My objective function is as follows:
ys1 = [-1.60742937984057;-1.75941194993574;-1.52016066840023;-1.38821355190586;-1.26737524545974;-1.11748814435432;-0.968998107063983;-1.31351767471495;-1.48990020304618;-1.29056672044894];
ys2 = [-0.218867980285718;-0.146046874197578;-0.0918019106772645;-0.0117144187008822;0.101770383589507;0.238687435338204;0.389060531152024;0.0547756208261101;-0.0687671839852227;0.0390575624990874];
m = sqrt(((norm(y1-ys1))^2)+((norm(y2-ys2))^2));
I have only as constraints the following conditions:
a) The solution must count with all the components (the solution X counts with 10 components) in between 0 and 2. That's whay my UB and LB are as follows:
LB = [0;0;0;0;0;0;0;0;0;0]
UB = [2;2;2;2;2;2;2;2;2;2]
b) The components must be positive always. That's why my non-linear constraint function is as follows:
function [c,ceq] = nonlcon(x)
The initial point I use for the iterations is the following:
X0 = [0.0650000000000000; 1.12240000000000; 1.76370000000000; 1.33840000000000; 0.380900000000000; 0.737800000000000; 1.96330000000000; 1.96330000000000; 0.312800000000000; 1.71100000000000]
It is interesting that, when I select the option "approximate by solver" in the derivatives, the tool starts the optimization.
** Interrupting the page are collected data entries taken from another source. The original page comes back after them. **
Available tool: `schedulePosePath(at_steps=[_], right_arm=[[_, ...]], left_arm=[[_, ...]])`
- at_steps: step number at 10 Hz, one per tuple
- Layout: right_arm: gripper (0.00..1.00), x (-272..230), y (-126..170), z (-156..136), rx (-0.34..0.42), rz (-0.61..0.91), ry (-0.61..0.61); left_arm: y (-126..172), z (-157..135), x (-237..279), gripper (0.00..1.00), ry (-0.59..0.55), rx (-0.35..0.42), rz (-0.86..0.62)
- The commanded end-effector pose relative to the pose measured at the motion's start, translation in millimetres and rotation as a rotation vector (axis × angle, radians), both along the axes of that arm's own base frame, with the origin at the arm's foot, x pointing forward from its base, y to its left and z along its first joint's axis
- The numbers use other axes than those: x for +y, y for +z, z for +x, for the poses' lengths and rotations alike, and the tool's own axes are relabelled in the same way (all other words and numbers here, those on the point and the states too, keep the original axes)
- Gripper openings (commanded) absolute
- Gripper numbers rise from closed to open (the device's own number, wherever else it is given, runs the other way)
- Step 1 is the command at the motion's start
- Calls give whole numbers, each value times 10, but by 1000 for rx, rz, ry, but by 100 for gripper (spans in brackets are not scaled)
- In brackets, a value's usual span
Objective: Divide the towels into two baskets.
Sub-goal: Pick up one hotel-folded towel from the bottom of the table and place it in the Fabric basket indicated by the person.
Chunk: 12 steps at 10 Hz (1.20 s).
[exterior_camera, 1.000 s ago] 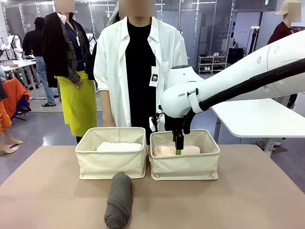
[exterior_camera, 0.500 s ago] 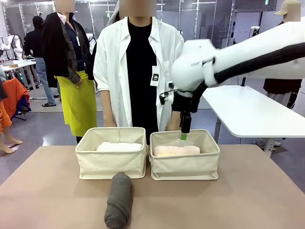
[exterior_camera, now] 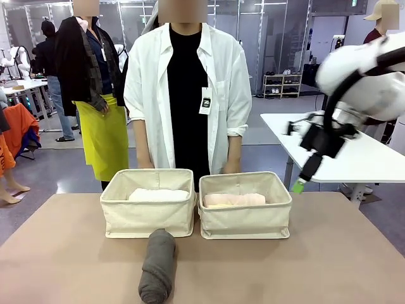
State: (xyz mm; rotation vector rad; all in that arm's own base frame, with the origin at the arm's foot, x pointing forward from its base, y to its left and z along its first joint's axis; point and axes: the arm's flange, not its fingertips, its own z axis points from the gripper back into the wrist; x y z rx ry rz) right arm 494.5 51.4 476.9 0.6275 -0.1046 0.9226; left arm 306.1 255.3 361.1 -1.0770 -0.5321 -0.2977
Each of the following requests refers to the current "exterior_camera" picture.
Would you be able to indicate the grey rolled towel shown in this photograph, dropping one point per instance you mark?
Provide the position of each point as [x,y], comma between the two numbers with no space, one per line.
[158,266]

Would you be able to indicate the empty white table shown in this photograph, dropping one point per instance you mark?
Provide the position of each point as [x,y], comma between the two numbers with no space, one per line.
[364,164]

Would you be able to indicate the white towel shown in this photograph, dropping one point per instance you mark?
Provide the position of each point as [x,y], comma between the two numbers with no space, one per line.
[158,194]

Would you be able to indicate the person's right forearm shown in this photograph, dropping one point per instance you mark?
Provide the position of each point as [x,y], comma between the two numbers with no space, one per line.
[141,142]

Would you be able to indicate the small white background robot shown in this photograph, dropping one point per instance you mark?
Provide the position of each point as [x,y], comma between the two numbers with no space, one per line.
[19,60]

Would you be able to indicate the pink towel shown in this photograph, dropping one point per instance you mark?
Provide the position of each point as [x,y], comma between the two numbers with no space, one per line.
[234,199]

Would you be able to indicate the wooden shoe rack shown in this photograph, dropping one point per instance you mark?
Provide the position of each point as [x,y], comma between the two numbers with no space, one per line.
[282,85]

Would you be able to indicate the person in grey hood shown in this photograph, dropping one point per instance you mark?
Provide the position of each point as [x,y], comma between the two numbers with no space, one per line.
[152,19]

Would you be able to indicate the blue cloth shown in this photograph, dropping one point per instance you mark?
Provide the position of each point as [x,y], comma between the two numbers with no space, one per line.
[31,142]

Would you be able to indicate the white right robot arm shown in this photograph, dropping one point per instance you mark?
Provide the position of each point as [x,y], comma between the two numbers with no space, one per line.
[354,73]

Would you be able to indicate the person in white shirt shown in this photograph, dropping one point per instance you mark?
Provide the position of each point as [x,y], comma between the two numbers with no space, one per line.
[186,95]

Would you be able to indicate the yellow towel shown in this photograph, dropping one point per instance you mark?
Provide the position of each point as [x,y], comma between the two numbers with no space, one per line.
[221,206]

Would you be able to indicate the white workbench with items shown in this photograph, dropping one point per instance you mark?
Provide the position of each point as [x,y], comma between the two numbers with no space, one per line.
[22,87]

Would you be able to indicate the person in black clothes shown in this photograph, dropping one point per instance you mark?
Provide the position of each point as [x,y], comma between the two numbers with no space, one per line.
[50,57]

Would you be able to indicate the person with beige cap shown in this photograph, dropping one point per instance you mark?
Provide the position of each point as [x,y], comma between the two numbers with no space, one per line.
[375,31]

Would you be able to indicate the cream fabric basket with tab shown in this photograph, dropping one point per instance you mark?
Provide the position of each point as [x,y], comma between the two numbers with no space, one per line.
[148,218]

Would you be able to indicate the orange hanging garment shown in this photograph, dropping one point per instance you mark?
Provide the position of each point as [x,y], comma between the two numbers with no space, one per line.
[19,126]

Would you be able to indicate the person's left forearm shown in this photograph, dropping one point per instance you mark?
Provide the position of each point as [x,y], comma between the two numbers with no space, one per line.
[235,149]

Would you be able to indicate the white name badge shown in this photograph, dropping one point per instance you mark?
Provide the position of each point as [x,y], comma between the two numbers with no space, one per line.
[205,101]

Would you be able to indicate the person with yellow apron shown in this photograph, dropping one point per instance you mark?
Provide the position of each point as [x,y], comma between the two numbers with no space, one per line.
[101,133]

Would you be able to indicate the mannequin legs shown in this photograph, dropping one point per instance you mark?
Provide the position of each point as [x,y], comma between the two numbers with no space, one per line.
[12,190]

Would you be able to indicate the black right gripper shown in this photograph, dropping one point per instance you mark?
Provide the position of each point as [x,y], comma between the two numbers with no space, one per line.
[322,142]

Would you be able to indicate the person's right hand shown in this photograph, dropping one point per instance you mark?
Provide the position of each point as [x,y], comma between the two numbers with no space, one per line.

Finally it says that the initial point given is a good solution:
Objective function value: 1.6591997092884727
Initial point is a local minimum that satisfies the constraints.
Optimization completed because at the initial point, the objective function is non-decreasing
in feasible directions to within the value of the optimality tolerance, and
constraints are satisfied to within the value of the constraint tolerance.
Obviously, that is not a valid answer because I know the solution of the problem is as follows:
Xsolv = [0.602900000000000; 1.40220000000000; 1.33270000000000; 1.07830000000000; 1.39620000000000; 1.33310000000000; 0.356300000000000; 0.256000000000000; 1.99820000000000; 0.342200000000000]
But, at least, the progam starts doing something.
With the "gradient" option in the derivatives the tool finds this problem:
Error running optimization.
Too many output arguments.
Any idea on where the issue may be?
My problem is quite dependant on the function. I know that some colleague has used the gradient succesfully in this very same problem and, frankly speaking, it seems the SQP-gradient seems to be the right approach here, but 'm not capable to make it work so far.